(Records excerpted from a collection)
——————————
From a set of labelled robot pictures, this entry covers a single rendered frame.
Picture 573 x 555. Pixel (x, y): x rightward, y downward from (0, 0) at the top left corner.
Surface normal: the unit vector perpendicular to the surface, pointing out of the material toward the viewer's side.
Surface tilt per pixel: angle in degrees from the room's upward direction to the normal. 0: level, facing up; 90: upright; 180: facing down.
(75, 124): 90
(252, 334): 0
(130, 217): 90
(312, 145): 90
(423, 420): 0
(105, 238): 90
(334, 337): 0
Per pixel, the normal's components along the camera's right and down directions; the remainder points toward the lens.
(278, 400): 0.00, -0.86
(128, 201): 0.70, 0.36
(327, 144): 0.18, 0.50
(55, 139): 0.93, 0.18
——————————
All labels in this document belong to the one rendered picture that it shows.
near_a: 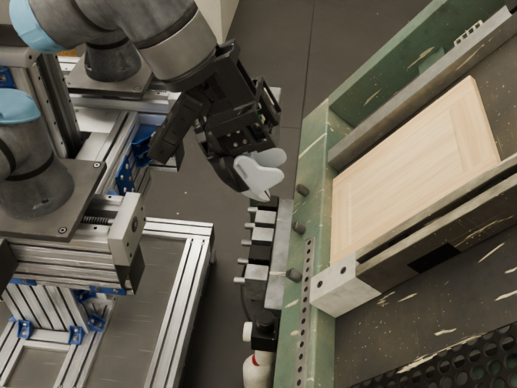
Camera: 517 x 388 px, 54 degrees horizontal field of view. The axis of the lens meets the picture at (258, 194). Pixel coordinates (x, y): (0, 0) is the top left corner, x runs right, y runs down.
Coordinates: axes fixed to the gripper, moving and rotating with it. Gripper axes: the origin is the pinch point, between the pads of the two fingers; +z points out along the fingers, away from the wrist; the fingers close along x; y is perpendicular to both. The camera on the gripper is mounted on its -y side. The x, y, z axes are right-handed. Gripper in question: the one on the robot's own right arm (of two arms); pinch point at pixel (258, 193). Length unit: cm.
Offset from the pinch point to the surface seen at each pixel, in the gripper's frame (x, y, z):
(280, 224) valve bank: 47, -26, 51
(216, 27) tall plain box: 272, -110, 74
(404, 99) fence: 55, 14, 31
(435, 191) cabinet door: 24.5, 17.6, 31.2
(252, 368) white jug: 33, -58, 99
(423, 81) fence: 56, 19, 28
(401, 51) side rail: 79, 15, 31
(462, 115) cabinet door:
——————————
- **Action item**
Look through the records and copy every line that has the word "perpendicular".

- **Solution below**
Surface normal: the unit vector perpendicular to the surface, pointing out of the material toward the viewer's side.
Coordinates: axes fixed to the gripper, moving and rotating with it. Gripper axes: the origin is the pinch point, between the pads of the two fingers; +z points out along the fingers, away from the wrist; the fingers close along x; y is perpendicular to both. The camera on the gripper is mounted on its -y side. The x, y, z axes are right-handed. Gripper in question: the one on the robot's own right arm (of two arms); pinch point at pixel (258, 193). Length unit: cm.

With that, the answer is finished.